Uccise l’amico per errore: esce dal carcere e va ai domiciliari

Il punto tra Faggeto e Pognana dove venne ritrovato il corpo

Il giudice delle indagini preliminari di Como, dopo aver sentito il parere favorevole del pubblico ministero, ha concesso i domiciliari ad Antonio Ballan, il 51enne residente in città accusato di aver sparato per errore ad un amico, nel corso di una serata in compagnia, uccidendolo.

La vittima, Roberto Fusi, comasco 52enne, abitava con la madre in via Zezio. Ballan, spaventato, lo caricò nel bagagliaio dell’auto e percorse la lariana fino ad un’area di sosta a Faggeto Lario dove fu poi ritrovato alla mattina successiva dall’autista di un autobus.
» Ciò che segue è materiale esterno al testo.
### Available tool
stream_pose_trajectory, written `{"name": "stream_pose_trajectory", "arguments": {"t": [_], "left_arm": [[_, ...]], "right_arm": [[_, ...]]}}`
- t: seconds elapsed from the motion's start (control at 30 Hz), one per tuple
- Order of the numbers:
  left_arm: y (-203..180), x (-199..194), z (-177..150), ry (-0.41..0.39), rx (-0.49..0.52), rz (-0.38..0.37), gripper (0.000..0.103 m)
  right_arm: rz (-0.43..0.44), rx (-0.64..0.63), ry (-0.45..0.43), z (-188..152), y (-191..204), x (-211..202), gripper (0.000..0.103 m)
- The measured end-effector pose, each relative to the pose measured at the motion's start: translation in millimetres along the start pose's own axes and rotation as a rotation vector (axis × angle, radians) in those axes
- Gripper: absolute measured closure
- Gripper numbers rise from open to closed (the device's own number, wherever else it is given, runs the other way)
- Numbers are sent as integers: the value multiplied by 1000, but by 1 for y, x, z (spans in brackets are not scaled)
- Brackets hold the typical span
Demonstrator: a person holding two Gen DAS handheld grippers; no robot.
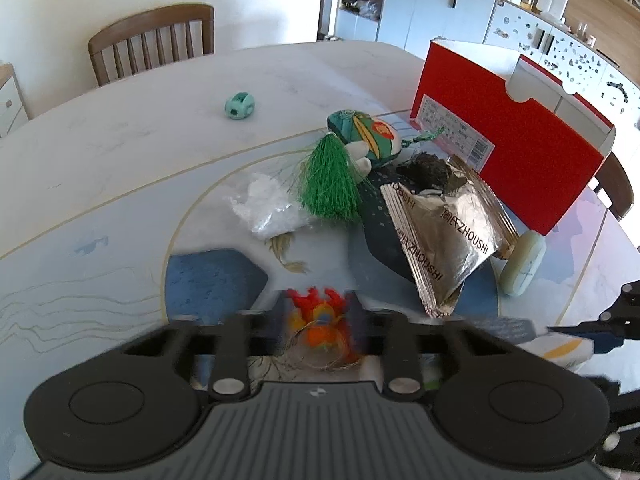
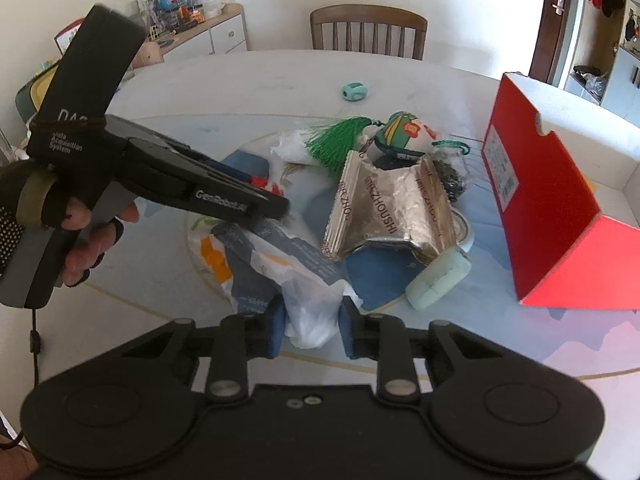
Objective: Organize objects
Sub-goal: 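Grasp the red fish keychain with the left gripper while the right gripper grasps the plastic bag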
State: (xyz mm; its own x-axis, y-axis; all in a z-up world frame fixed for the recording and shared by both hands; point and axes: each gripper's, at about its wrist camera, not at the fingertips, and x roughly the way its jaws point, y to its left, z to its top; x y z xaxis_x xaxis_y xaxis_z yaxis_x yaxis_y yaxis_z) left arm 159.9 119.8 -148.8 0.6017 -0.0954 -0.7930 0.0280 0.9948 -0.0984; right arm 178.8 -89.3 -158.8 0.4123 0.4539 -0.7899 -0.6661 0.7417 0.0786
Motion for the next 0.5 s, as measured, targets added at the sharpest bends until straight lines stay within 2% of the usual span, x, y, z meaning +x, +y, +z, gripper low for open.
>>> {"name": "stream_pose_trajectory", "arguments": {"t": [0.2, 0.3, 0.5], "left_arm": [[2, -4, -2, 2, -13, -2, 86], [1, -7, -4, -5, -9, -1, 91], [4, -9, -5, 6, -20, -1, 91]], "right_arm": [[-11, 46, -3, -8, -18, -15, 79], [-12, 65, -9, -13, -28, -28, 79], [-20, 127, -31, -20, -48, -52, 79]]}}
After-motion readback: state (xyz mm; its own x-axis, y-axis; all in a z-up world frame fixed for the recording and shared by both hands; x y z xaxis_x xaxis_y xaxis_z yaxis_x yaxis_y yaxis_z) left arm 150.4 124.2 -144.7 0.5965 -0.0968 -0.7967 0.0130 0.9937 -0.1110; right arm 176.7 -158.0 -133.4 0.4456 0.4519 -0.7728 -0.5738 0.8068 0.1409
Il gip di Como, nello scrivere che comunque permane «l’esigenza cautelare», ha sostituito la misura del carcere con i domiciliari. «Devono valutarsi positivamente – scrive il giudice – le piene ammissioni di responsabilità e le manifestazioni di resipiscenza espresse dall’indagato». «Pertanto può essere ritenuta idonea a prevenire il pericolo di reiterazione del reato la misura degli arresti domiciliari».

L’indagato già nel pomeriggio di giovedì, è uscito dal carcere. «Ha confessato e ha tenuto una condotta collaborativa fin da subito – ha commentato il suo avvocato, Riccardo Guido – Ha chiarito i fatti assumendosi la responsabilità ma chiarendo anche la dinamica. Le esigenze cautelari non c’erano. Non c’era rischio di inquinamento delle prove, è incensurato, non può scappare perché è di Como».

Il dramma avvenne tre settimane fa in una casa del centro. Nel corso di una serata tra amici, i presenti chiesero a Ballan di vedere le sue armi regolarmente detenute (tranne una che è poi stata sequestrata). L’indagato aveva però tolto tutti i caricatori. Per cui, dopo che si assentò per pochi attimi, non ebbe nulla da obiettare alla richiesta della vittima di far finta di sparargli con una pistola dotata di puntatore laser. Il colpo però era in canna e l’amico rimase ucciso da un proiettile che lo raggiunse alla fronte.